What is amazing about this reversal of opinion is Welles has simply realized that he was wrong. Mixing the two accents just wouldn't work. Yet in his first memo he makes the case so clearly and so convincingly, it no doubt led Feldman and the Republic executives to attempt to try what Welles had suggested and mix the two accents together. However, once he saw the unsatisfactory results, Welles changed his mind and accepted the fact that he'd have to let go of all the hard work he did in creating the Scots burr in the first place. So now, he had to insist that the actors re-dub their entire roles.
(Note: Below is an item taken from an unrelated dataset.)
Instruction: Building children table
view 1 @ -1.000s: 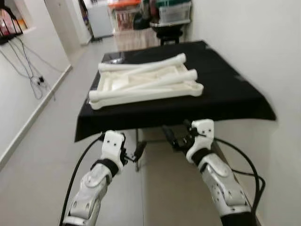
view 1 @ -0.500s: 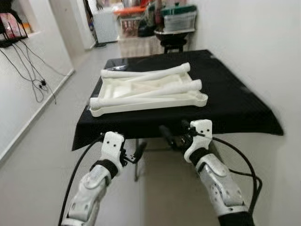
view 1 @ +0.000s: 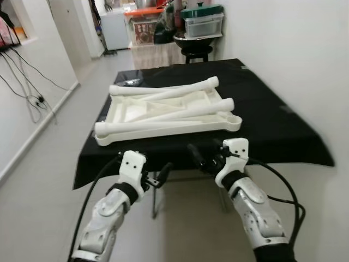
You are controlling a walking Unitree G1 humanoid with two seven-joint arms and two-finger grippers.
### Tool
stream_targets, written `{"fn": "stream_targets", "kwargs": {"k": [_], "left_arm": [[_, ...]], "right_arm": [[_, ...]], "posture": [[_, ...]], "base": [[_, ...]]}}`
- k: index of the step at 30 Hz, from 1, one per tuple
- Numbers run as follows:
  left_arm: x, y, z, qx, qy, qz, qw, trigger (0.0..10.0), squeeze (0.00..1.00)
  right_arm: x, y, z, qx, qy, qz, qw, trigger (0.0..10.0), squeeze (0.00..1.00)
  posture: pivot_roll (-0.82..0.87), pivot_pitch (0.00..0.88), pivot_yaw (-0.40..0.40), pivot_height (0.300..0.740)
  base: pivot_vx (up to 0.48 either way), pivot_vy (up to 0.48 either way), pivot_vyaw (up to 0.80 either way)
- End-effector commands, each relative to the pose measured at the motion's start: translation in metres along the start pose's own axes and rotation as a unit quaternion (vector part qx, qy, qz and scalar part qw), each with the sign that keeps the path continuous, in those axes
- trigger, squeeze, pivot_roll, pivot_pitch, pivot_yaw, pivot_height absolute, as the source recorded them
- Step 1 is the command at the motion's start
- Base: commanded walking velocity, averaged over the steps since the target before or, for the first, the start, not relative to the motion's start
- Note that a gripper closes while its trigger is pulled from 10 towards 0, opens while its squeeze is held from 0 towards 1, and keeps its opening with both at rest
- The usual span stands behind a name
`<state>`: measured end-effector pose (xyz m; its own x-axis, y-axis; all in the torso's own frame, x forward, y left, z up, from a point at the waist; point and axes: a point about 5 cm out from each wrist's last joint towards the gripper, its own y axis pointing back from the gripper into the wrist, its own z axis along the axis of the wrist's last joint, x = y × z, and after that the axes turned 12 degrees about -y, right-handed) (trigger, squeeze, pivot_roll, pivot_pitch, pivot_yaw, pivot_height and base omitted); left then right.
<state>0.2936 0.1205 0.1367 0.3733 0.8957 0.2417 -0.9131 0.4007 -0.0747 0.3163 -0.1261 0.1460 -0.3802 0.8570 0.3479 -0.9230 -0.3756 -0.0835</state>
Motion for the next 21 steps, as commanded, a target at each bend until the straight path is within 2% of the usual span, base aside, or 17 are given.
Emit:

This is the kind of incident that, taken out of context may make Welles appear to be capricious, but clearly he was attempting to do what was best for the film. Otherwise, the performances would have seemed totally schizophrenic.
Ironically, watching the film today, the whole hysteria over the Scots accents seems a bit mysterious. Most viewers who have either the old VHS tape of the movie, or a foreign DVD of the 107-minute long version of the film find the Scots accents perfectly understandable. It appears in 1948, though, a few bad notices were enough to drive Republic executives into panic mode, resulting in a delayed release of almost three years, which in the end, made very little difference in terms of the final box-office results.
It is also rather amazing to note that Welles never seemed to actually lose control over all the changes that were being made, even though they were done mostly by letter and cable from Europe. This is clear in an earlier memo, from about June, 1948 (long before their was any worry about the Scots burr), where Welles addresses four or five different ways he wanted Richard Wilson to edit the final scene of the movie, starting from the pullback on the matte painting of Macbeth's castle, to a dissolve of the witches, followed by a dissolve to clouds and then "The End" title and the Republic Eagle logo.
Here Welles is concerned with several issues, including the correct beat for the witches final line, "Peace... the charms wound up," and how the music is to come up at the end of the witches final line.
This memo is very instructive in explaining why Welles took so long in the editing. He was willing to try many different ways of putting even the simplest scene together, and was not content until he got it exactly right. Even then, he might later change his mind and want to revise it. This is clear when Welles tells Wilson there is yet another alternative ending that he thinks is important: "I think we should try the fadeout without the witches closing line.